Most days, I’m an agnostic.
Some days I am an atheist or the world’s most-lax-yet-stilled-tattooed-with-the-cross United Methodist. I’ve found resonances in Buddhism and neopaganism. I don’t think I would make a bad Universalist Unitarian. I understand why people throw around the word spirituality in lieu of “faith” or “religion.” It seems closer to a general idea of metaphysics and it’s certainly less of a commitment.
But the older I get, the happier I am to embrace agnosticism. And it’s not just a matter of religion–I think accepting my limitations as a human being is something I want to bring to many facets of my life.
After all, my access to any knowledge is through a human lens. Everything we make and every way we think about the world is inherently human. We invent systems and methodologies to reflect the universe. But ultimately they’re still our systems; we leave a thumbprint on everything we make. And we are unusual, perceptive creatures in many respects but even our most brilliant geniuses are still human. And therefore flawed and fragile.
(This is why we need a multiplicity of approaches and perspectives. We will learn more at their intersection than through their individual viewpoints.)
It’s the basis for the way I think about things. To paraphrase Socrates (Plato), the knowledge I am most confident and most secure in is how much I do not know. In some cases, how much I cannot know. Certainty, to me, seems like a dangerous thing more often than not. And in so many ways it’s not even really necessary. Is it really so bad to simply proceed as if a thing is true until we can establish otherwise with a greater degree of understanding?
(For example, I think this, often, about people who deny climate change. That denial is infinitely more harmful than embracing the concept could ever be. For the possibility of climate change is absolutely more damaging than the possibility it doesn’t happen. How could it not be better to proceed with the assumption even if you have doubts?)
To put it another way, I don’t fully understand the degree of difficulty with which people change their minds. My mind is a constantly changing thing. It’s always receiving new information–some of it reliable, some of it not. It accommodates where it can. This is a process that takes time. I don’t espouse every new idea I encounter. But I’m not unwilling to let my paradigm shift to make room for other perspectives.
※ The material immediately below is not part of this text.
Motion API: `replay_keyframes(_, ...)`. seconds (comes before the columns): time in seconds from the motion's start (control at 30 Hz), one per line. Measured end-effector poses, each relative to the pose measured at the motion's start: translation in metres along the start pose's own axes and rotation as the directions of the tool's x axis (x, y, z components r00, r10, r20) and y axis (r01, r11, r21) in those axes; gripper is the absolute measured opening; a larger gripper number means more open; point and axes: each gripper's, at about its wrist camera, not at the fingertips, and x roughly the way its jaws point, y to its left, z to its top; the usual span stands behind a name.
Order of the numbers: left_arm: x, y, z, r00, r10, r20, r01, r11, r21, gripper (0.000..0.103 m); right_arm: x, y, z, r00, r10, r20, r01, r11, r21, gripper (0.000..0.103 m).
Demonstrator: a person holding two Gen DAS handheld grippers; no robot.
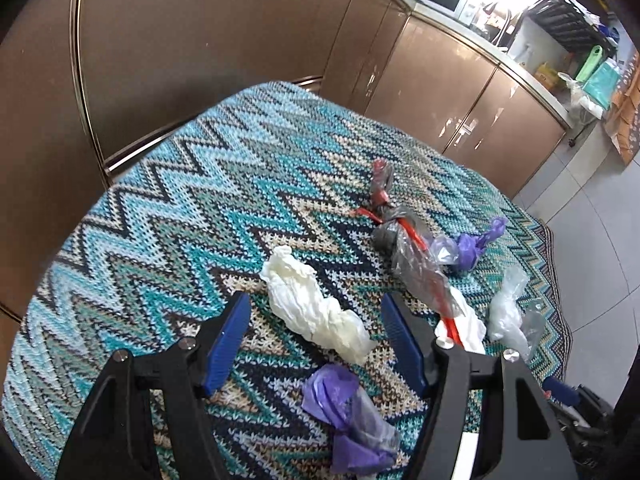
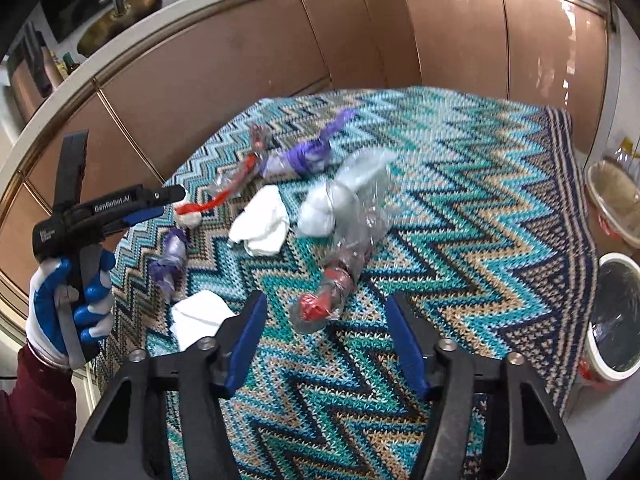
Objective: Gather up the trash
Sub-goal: 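Grasp the white tissue with the left gripper while the right grasps the plastic bottle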
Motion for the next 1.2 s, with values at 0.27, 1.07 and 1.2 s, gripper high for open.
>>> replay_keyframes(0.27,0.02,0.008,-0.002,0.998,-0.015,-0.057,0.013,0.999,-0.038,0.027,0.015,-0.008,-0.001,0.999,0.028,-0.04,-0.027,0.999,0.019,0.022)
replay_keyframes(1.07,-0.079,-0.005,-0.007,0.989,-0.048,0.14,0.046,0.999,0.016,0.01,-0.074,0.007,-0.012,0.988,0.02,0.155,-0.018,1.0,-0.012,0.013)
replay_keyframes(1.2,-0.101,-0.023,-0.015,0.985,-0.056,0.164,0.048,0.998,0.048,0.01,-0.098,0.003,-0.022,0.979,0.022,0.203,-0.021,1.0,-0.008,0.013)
We live in a world of subjectivity, after all. Objective truth seems to me a rare, precious thing and I do not assume easily that I ever possess it. I am a subject–I act upon everything I see and consider and imagine.
It’s hard to abandon ideas to which we’ve fixed some emotional attachment. Our identities and the identities of those we love, we feel, are assailed. (This is all honor ever is or was, I think–emotion married with certainty.) It’s especially hard to abandon ideas that have been imprinted early and often on our minds.
And yet, there are so many ways to experience the world and each other. Isn’t it better to expand than contract?
It’s a tricky, swerving line to walk. Sometimes I veer too far into doubt and I can’t say that I think or believe anything and even my own experiences and perceptions just feel suspect. The edges of who I think I am start to bleed out–it is not helpful or pleasant. Other times, I lean too hard into certainty and I feel cut off from other people and perspectives to the point of nihilism (what does it matter?).
I remind myself that I believe in empathy. I believe in curiosity. I believe in the capacity of people to change. I acknowledge that sometimes that change happens very slowly–and in some cases, it might not be wrong to feel it’s too late. But as long as we’re all still here, change is possible. It is indeed inevitable.
I believe it is our obligation to care for the world in which we live and each other. This is both ethical and pragmatic. We distance ourselves from this by thinking we know more than we do about one another and about the world. I believe knowledge and new ideas are extremely powerful. I also believe that there are few ideas that are so necessary that we should not abandon them if they no longer serve us–save perhaps change and and curiosity and empathy.
My perspective is one of uncertainty, because there are so many things I do not and cannot know, including the nature of the universe or what will happen tomorrow. But uncertainty does not prevent me from exploring or trying out new thoughts. It does not prevent me from holding beliefs or having a perspective or expressing my opinions. All it really does is allow me to let them change.